There was also testimony by Dr. Doak, appellees’ expert witness, as to the medication prescribed, the effect of combining the various medicines, and his opinion as to the relationship of the injury and treatment to the suicide. He testified that Valium tends to slow reaction, impair judgment and in some individuals cause depression. He testified that it can bring about very miserable states of mind with feelings of guilt, feelings of worthlessness, desire to withdraw from people, from activities, and can give rise to strong suicidal urges in some people. He testified that Darvon N is a drug that is chemically related to some of the pain relieving opiates, but is not addictive. He also testified that it has little effect on thinking and emotion. Phenaphen #3, he stated, while also a drug with little addictive tendency, is a depressant. He also testified that any of these drugs, when given to a person who is otherwise depressed, could make that depression worse. He also stated that a man’s judgment could be impaired so much that he could not distinguish right from wrong, “in the sense that a person’s sense of values would be quite, quite distorted, and he might well feel impelled to do something that otherwise he would not be impelled to do.”

Dr. Doaks testified:

I would say that it’s very probable that this act of suicide was brought on by a state of profound emotional depression which had its basis in the actualities of the man’s situation, of pain and disability —I suppose he would have a somewhat [244]*244hopeless outlook had his two doctors disagreed as to what should be be (sic) done, and his normal good sense, that should have kept him from doing such a thing, would be largely altered by the combinations of medicines that he was taking, because he was taking several different ones that individually can cloud judgment and working together are well recognized to augment these effects of one another.

He further stated:

I believe — I may have covered this in my previous answer. I would not want to include the word mental — the expression mental disease because that implies in our specific medical term something this man didn’t have, apparently, as far as I know he didn’t have, but the continuing pain, the prolonged disability, the repeated trips to the hospital, the confusion in his mind when the two doctors disagreed as to what should be done, whether he should have another operation or not, all of those facts would be depressing to anyone and as I said before the effect of these medicines very probably in a susceptible individual could induce a state of mind, and outlook, a distortion of values, an impairment of judgment that would interfere with the operation of his normal good sense, and make him very likely to do what he did.

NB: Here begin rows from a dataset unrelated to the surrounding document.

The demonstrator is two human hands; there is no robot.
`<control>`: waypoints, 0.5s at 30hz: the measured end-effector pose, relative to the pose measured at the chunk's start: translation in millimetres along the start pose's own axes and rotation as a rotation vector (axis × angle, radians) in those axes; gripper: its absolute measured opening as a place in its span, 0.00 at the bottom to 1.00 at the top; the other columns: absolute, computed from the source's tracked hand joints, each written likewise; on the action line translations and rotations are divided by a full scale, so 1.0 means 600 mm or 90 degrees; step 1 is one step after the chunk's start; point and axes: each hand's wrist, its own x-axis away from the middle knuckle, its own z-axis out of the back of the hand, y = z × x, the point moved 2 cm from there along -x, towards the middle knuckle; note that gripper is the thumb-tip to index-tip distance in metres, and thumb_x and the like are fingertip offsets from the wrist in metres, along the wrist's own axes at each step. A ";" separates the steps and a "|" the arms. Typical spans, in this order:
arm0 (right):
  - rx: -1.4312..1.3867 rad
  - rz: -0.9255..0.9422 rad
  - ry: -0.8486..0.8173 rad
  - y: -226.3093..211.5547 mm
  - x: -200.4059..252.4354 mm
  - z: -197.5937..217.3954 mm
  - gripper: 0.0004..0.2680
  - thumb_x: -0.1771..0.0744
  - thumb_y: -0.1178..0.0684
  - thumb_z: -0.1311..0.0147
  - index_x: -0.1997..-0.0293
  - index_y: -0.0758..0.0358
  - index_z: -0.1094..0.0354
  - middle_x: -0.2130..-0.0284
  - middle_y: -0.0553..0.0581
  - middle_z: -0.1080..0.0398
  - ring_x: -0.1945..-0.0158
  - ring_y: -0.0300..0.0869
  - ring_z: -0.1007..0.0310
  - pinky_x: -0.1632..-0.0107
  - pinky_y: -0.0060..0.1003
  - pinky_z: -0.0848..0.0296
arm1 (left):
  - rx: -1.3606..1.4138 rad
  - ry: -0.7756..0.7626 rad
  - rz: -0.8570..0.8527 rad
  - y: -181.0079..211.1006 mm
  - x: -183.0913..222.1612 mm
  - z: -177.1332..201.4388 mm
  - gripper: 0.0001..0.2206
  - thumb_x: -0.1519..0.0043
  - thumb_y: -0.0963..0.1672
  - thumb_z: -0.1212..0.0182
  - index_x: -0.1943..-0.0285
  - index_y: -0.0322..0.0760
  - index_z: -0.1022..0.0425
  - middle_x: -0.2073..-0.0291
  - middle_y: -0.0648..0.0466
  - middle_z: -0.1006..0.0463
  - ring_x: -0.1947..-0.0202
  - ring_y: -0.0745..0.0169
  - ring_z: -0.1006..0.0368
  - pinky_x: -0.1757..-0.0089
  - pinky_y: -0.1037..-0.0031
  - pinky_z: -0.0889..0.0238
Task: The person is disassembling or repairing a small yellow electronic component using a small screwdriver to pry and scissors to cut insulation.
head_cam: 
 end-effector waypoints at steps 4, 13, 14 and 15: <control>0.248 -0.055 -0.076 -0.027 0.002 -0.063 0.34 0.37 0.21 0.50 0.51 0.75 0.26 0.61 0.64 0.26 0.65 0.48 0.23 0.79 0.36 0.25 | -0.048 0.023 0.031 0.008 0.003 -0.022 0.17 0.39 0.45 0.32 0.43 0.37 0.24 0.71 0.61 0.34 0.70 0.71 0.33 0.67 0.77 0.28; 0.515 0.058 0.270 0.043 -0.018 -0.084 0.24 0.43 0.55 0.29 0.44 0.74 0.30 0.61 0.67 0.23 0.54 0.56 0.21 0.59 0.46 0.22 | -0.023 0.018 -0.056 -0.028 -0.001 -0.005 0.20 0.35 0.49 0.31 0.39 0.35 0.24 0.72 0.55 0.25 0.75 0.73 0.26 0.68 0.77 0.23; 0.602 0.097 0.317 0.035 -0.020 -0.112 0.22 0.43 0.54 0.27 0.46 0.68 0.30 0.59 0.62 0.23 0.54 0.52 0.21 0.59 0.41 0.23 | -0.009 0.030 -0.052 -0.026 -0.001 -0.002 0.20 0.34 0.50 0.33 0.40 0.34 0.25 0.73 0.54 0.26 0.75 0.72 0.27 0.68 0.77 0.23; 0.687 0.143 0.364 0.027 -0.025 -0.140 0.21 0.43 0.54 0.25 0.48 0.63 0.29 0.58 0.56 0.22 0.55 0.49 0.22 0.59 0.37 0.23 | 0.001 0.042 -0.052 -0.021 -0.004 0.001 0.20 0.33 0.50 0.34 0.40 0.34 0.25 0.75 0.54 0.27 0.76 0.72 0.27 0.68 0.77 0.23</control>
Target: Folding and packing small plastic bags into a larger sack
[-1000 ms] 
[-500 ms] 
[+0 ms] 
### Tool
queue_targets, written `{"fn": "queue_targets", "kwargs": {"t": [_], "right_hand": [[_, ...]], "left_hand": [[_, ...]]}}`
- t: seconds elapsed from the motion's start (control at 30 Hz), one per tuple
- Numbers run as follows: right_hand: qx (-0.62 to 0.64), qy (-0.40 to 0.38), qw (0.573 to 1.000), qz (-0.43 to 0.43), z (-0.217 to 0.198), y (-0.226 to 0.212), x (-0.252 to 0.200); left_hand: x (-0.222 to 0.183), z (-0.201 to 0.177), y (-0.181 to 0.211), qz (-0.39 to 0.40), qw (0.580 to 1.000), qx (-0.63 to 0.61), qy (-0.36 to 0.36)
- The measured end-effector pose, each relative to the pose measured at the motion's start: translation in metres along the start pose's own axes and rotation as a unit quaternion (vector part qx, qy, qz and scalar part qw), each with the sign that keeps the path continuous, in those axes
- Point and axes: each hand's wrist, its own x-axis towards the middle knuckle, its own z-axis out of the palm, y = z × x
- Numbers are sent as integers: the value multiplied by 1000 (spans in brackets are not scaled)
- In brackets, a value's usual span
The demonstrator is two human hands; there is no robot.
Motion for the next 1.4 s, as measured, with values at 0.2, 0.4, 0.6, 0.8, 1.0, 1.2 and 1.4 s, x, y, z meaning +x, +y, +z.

With reference to whether the act of the deceased was wilful or intentional, he testified :

Well, I would suppose that the man knew that he was picking up a shotgun and that he knew that he was taking his life. It wasn’t an act of autonomism (sic) or unconscious, but it was the result of a loss of judgment, loss of sense of values an an intoxicated act, you might say an intoxicated, irrational impulse that was not based on a realistic evaluation of his situation.

Employers has presented a number of assignments of error. The principal thrust of appellant’s attack is that there was no evidence to sustain the jury’s findings and that it was entitled to an instructed verdict or judgment notwithstanding the verdict as a matter of law. Of course, in dealing with no evidence points only the evidence in support of the verdict can be examined and it must be in the light most favorable to the jury’s findings. Cartwright v. Canode, 106 Tex. 502, 171 S.W. 696 (1914).

The controlling authority is Jones v. Traders & General Ins. Co., 140 Tex.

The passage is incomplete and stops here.